齐正平便解释道:「当初,许静嘉跟我说她一直怀疑她的旧同学能够听到她说话,而且不只是一个。
因为许静嘉一直有精神压力过大的症状,而跟踪者多是一两个,而不是一群。这符合思觉失调初期的症状,所以,我才将她转介往情绪精神科。
现在这事情既然已经由警察接手调查,我想我也可以功成身退了。」
「一群」这两个字让傅良涛暗暗留了心,傅良涛唇边的笑意淡了淡,看着浓情蜜意的齐正平和展静珊,随意地打趣道:「你们刚交往不久?」
展静珊随即甜甜一笑,伏了在齐正平的肩头上,笑道:「阿sir,今天刚好八个月,你说是久还是不久?」
又是一番客套过后,便和洛孟凝等人从医务所中退了出去。
甫上登上七人车,傅良涛便主动检视起齐正平电子装置的镜像档案来。这次取证的结果,与傅良涛所预计的一样,又不尽相同。
正如洛孟凝所说,于周穆清那里找到的调查记录与齐正平手上的这一份一模一样,甚至不用比对哈希值。
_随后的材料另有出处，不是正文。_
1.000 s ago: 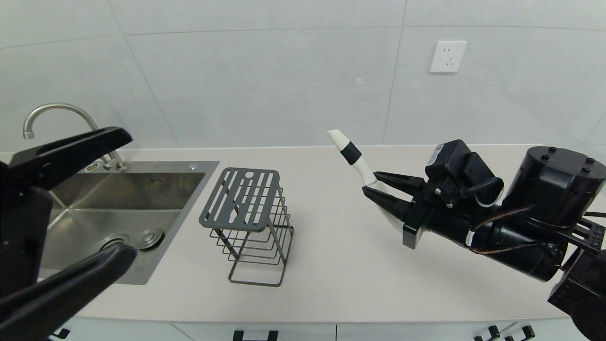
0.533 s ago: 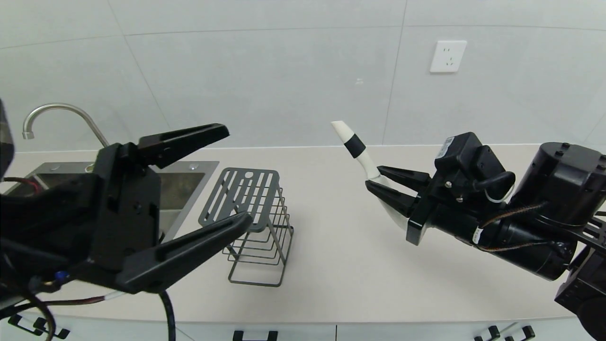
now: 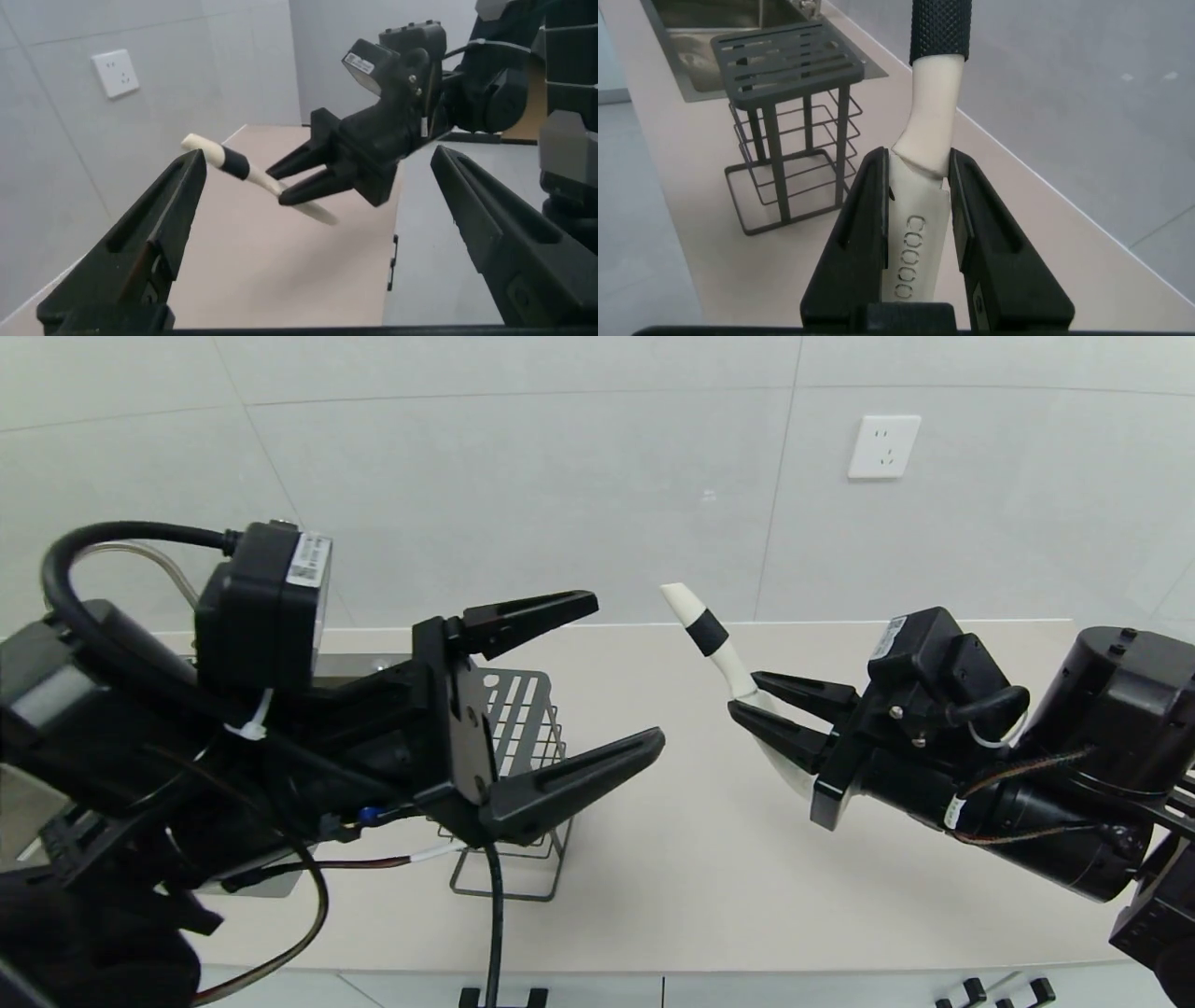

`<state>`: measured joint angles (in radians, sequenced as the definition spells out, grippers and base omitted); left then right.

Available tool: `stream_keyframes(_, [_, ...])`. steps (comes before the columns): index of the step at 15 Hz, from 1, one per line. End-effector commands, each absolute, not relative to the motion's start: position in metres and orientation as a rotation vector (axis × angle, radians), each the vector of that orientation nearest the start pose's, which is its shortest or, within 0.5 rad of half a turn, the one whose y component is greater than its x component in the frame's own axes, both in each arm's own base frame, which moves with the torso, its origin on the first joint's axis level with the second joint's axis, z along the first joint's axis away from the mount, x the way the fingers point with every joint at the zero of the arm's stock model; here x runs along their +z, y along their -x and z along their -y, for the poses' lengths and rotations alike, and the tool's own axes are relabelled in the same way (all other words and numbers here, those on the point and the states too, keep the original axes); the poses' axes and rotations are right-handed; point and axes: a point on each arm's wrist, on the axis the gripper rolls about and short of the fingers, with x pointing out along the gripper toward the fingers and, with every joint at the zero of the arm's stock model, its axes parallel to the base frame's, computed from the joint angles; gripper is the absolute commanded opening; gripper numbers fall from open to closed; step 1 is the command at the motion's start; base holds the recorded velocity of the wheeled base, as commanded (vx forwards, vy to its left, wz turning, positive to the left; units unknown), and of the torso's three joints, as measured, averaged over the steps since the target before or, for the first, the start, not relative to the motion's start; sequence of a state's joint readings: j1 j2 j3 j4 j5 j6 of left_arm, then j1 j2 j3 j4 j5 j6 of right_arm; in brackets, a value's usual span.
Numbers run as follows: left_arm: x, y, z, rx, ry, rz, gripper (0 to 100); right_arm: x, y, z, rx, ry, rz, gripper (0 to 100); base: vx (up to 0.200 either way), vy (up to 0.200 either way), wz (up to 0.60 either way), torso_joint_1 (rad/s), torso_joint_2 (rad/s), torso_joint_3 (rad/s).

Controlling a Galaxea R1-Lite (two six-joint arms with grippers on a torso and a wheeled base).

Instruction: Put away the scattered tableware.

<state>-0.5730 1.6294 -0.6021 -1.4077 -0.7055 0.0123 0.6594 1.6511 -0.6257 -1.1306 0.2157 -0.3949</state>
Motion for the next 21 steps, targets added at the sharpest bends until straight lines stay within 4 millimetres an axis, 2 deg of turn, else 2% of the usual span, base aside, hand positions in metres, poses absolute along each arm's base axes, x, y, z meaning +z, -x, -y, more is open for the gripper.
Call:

然而,齐正平是从二零一七年的十月上旬开始调查许静嘉的,但是这一点却与许静嘉那二零一八年年末出版的蝴蝶绘本,以及周穆清日记两者的内容对不上。
绘本和日记都显示许静嘉开始被关注的时间,比二零一七年十月上旬还要早上许多。这「许多」二字,还是以年为单位计算的。
在齐正平最新收到的部分调查记录中,傅良涛甚至可以看到许静嘉在教会里的录像片段。傅良涛从录像中想起了许静嘉从道理班逃离的那天夜里,小女孩的母亲让许静嘉坐着正对着门的位置,还有导师们强调的那个新的钟。
傅良涛本以为齐正平这人与李周两案有莫大的关连,不过从现在的结果看来,这个可能性似乎并不高。
周穆清和李秉德是到底如何取得这些内容的呢?
傅良涛又打开了许静嘉的诊症录像观看。按时序,第一次诊症在二零一七年六月份的那一次,那次是许静嘉和她的母亲,一起进诊症的。而十月下旬到十一月上旬的那三次,则是由许静嘉独自到来的。
十月下旬的那一次,许静嘉更是在诊所之内濠淘大哭了差不多半个小时之久。
「你说,这许静嘉好端端由母亲陪着不好吗?为什么之后又变了独自看诊呢?」在一旁一起看着录像的庞季同疑惑地说道。「而且,你看,一来就搞这么一出。」